** About this exercise **
Write the data out again, exactly as given.

Data extracted from a collection

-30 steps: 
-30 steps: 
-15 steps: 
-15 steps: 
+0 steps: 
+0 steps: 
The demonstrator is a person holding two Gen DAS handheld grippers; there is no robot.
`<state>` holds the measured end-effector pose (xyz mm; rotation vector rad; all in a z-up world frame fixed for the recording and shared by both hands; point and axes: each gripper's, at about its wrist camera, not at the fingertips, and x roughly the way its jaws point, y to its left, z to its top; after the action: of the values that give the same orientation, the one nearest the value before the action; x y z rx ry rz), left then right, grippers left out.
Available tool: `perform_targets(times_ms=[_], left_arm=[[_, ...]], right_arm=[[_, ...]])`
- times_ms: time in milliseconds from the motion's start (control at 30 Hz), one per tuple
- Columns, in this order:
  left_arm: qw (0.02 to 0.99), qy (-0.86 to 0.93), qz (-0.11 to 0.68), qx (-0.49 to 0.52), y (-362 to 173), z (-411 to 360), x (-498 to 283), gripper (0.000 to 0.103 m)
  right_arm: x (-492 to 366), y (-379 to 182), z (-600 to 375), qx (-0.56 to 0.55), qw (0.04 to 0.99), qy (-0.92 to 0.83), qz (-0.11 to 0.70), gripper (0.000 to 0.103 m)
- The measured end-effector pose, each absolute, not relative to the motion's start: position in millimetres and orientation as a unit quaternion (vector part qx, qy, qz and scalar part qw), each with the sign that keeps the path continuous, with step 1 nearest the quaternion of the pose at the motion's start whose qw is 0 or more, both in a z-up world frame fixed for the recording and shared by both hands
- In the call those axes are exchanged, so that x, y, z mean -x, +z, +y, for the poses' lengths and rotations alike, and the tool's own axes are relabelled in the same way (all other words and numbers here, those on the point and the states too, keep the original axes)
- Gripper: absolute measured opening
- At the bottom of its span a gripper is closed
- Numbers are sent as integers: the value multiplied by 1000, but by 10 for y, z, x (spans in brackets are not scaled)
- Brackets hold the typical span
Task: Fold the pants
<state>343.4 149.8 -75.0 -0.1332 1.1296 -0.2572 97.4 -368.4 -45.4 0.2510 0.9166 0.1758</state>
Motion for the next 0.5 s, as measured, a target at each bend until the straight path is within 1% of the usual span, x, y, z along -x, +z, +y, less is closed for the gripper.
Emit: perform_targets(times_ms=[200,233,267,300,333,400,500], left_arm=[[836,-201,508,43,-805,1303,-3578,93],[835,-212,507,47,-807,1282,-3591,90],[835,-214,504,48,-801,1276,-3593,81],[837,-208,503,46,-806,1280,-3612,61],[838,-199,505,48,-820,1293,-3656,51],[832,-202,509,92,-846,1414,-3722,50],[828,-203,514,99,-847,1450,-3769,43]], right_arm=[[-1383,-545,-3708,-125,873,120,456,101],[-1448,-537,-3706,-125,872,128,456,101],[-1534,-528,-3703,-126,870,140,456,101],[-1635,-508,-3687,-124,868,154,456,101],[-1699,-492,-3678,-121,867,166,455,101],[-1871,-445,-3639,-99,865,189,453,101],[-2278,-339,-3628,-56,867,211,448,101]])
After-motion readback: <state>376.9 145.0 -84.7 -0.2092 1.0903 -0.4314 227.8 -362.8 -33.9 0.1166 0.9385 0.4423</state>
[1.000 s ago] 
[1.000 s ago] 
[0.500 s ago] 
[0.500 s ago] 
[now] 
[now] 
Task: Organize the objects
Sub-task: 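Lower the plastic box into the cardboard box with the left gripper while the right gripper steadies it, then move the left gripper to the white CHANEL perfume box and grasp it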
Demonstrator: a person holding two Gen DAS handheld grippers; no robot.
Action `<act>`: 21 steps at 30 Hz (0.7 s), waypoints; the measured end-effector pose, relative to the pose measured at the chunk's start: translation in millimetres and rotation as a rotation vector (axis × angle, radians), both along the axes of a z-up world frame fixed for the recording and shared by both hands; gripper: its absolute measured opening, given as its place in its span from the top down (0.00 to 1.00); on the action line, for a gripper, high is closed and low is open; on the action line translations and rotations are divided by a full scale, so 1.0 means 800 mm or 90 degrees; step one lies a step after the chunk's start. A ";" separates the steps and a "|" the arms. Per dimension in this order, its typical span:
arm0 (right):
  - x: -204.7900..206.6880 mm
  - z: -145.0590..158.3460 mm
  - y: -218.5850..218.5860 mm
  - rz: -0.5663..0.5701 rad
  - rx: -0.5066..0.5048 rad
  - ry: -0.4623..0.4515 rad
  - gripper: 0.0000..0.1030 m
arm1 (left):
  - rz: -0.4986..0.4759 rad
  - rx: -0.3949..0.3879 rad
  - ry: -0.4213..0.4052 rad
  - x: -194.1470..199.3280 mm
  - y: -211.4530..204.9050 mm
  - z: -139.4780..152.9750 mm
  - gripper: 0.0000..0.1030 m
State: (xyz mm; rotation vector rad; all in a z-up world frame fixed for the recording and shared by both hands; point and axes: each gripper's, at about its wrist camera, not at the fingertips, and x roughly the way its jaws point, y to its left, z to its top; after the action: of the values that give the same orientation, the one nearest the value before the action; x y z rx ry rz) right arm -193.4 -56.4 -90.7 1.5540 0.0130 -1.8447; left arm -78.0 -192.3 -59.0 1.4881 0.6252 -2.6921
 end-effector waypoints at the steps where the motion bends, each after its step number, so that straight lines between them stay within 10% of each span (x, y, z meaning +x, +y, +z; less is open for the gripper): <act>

** Response to this exercise **
-30 steps: 
-30 steps: 
-15 steps: 
-15 steps: 
+0 steps: 
+0 steps: 
The demonstrator is a person holding two Gen DAS handheld grippers; there is no robot.
`<state>` holds the measured end-effector pose (xyz mm; rotation vector rad; all in a z-up world frame fixed for the recording and shared by both hands; point and axes: each gripper's, at about its wrist camera, not at the fingertips, and x roughly the way its jaws point, y to its left, z to its top; after the action: of the values that give the same orientation, the one nearest the value before the action; x y z rx ry rz), left then right, grippers left out.
Available tool: `perform_targets(times_ms=[_], left_arm=[[_, ...]], right_arm=[[_, ...]])`
- times_ms: time in milliseconds from the motion's start (control at 30 Hz), one per tuple
- Columns, in this order:
  left_arm: qw (0.02 to 0.99), qy (-0.86 to 0.93), qz (-0.11 to 0.68), qx (-0.49 to 0.52), y (-362 to 173), z (-411 to 360), x (-498 to 283), gripper (0.000 to 0.103 m)
  right_arm: x (-492 to 366), y (-379 to 182), z (-600 to 375), qx (-0.56 to 0.55), qw (0.04 to 0.99), qy (-0.92 to 0.83), qz (-0.11 to 0.70), gripper (0.000 to 0.103 m)
- The measured end-effector pose, each absolute, not relative to the motion's start: position in millimetres and orientation as a unit quaternion (vector part qx, qy, qz and scalar part qw), each with the sign that keeps the path continuous, with step 1 nearest the quaternion of the pose at the motion's start whose qw is 0 or more, both in a z-up world frame fixed for the recording and shared by both hands
- In the call those axes are exchanged, so that x, y, z mean -x, +z, +y, for the poses' lengths and rotations alike, and the tool's own axes are relabelled in the same way (all other words and numbers here, those on the point and the states too, keep the original axes)
- Gripper: absolute measured opening
- At the bottom of its span a gripper is closed
- Numbers are sent as integers: the value multiplied by 1000, but by 10 for y, z, x (spans in brackets are not scaled)
- Brackets hold the typical span
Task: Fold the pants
<state>343.4 149.8 -75.0 -0.1332 1.1296 -0.2572 97.4 -368.4 -45.4 0.2510 0.9166 0.1758</state>
Motion for the next 0.5 s, as measured, a target at each bend until the straight path is within 1% of the usual span, x, y, z along -x, +z, +y, less is closed for the gripper.
Emit: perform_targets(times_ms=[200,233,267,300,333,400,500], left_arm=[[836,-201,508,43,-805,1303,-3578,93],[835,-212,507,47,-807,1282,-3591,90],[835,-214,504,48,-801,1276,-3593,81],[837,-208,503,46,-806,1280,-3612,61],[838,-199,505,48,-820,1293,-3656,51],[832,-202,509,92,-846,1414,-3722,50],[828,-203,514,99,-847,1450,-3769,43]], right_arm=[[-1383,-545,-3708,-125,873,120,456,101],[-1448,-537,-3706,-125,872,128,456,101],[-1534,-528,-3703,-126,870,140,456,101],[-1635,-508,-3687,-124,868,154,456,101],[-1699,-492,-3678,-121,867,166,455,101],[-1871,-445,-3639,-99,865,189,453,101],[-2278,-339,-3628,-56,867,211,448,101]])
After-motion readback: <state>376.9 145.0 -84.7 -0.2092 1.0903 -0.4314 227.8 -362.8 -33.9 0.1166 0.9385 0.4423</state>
[1.000 s ago] 
[1.000 s ago] 
[0.500 s ago] 
[0.500 s ago] 
[now] 
[now] 
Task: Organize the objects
Sub-task: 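Lower the plastic box into the cardboard box with the left gripper while the right gripper steadies it, then move the left gripper to the white CHANEL perfume box and grasp it
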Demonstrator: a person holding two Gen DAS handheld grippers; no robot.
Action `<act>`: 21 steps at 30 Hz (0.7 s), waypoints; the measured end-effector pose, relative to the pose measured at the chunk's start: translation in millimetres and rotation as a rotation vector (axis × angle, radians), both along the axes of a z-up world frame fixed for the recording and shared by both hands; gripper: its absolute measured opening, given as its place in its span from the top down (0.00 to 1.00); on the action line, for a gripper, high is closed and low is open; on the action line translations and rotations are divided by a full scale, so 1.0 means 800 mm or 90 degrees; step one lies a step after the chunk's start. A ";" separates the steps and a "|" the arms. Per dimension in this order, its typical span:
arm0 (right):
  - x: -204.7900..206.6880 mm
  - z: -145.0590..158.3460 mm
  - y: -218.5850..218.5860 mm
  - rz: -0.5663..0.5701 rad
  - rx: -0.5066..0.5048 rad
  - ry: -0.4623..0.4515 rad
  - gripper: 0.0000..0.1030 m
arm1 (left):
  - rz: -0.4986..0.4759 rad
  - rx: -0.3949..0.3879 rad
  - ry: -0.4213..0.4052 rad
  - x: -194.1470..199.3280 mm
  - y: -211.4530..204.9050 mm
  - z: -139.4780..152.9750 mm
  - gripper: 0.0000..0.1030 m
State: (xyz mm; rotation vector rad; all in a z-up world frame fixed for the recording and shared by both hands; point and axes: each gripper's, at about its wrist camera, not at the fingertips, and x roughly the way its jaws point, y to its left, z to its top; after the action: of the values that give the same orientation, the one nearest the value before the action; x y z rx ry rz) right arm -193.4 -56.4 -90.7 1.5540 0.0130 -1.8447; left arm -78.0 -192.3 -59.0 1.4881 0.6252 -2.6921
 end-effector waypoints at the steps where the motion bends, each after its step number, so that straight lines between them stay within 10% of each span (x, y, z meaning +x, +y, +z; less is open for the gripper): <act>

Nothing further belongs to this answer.